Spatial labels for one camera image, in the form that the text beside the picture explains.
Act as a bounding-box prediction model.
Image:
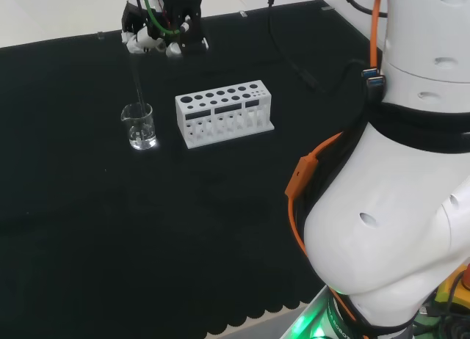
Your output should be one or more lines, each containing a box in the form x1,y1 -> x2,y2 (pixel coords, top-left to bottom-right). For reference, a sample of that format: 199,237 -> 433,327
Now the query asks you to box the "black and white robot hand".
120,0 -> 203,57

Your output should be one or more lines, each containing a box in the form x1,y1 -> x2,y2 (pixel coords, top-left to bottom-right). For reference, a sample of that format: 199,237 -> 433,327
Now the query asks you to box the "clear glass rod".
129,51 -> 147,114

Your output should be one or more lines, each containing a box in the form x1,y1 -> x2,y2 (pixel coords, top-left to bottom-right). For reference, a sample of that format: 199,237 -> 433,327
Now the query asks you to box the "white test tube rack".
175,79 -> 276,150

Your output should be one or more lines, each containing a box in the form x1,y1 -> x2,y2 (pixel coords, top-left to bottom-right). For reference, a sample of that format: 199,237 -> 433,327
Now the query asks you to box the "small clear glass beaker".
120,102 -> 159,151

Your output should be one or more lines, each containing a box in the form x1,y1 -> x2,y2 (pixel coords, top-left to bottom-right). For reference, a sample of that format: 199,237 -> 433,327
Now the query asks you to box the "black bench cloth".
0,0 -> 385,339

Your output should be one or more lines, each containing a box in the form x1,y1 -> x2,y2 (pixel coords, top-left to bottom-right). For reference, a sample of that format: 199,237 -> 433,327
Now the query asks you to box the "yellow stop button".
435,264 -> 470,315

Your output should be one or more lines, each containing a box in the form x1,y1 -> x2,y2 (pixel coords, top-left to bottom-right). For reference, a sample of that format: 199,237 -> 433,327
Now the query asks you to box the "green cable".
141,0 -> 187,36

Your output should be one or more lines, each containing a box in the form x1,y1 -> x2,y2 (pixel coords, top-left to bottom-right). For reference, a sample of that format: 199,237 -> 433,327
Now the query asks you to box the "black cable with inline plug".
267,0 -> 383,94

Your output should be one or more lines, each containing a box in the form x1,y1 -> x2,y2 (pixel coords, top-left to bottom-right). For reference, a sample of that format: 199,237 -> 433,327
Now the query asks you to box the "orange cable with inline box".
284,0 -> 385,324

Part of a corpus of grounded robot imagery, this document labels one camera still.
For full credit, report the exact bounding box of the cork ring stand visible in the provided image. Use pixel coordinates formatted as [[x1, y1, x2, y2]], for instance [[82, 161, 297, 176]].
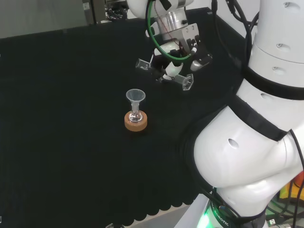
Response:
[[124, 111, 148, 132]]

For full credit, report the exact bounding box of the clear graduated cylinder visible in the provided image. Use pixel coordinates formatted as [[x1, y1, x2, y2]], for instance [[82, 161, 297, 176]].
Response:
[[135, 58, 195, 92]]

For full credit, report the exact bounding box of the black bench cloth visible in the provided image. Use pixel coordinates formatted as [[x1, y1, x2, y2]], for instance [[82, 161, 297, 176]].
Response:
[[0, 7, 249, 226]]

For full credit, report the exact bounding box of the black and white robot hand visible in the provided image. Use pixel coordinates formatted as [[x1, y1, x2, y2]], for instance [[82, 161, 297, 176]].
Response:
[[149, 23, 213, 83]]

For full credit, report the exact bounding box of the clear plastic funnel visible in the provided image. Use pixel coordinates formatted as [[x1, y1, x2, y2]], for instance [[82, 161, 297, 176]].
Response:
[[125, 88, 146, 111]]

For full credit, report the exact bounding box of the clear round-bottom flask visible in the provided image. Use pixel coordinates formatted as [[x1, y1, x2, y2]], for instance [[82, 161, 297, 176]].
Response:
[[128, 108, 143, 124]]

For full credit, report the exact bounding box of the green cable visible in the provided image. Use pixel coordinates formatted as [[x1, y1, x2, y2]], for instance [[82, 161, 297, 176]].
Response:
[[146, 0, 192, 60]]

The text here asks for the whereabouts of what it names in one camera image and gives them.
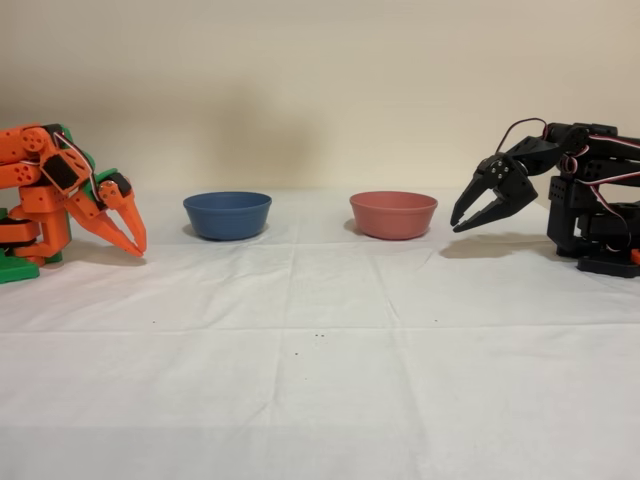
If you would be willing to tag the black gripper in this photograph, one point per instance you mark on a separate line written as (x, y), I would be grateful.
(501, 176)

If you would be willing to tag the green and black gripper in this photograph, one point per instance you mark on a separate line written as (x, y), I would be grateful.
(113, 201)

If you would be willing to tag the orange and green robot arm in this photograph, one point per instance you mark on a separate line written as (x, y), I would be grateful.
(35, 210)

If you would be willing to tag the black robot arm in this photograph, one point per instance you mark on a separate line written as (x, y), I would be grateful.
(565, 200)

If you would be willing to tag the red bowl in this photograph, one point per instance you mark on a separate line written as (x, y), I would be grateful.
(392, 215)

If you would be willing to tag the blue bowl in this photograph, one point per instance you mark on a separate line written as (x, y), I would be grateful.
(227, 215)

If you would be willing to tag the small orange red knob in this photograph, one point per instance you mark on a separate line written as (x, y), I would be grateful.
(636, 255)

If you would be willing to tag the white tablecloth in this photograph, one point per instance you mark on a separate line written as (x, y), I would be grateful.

→ ABOUT THIS TASK: Would you return all lines from the preceding listing that contain the word "camera"?

→ RESPONSE AREA:
Spatial labels for one camera image, in the form that the text beside the picture explains.
Part of a corpus of grounded robot imagery, this document labels one camera still.
The text here asks for the whereabouts of what it names in one camera image and gives them.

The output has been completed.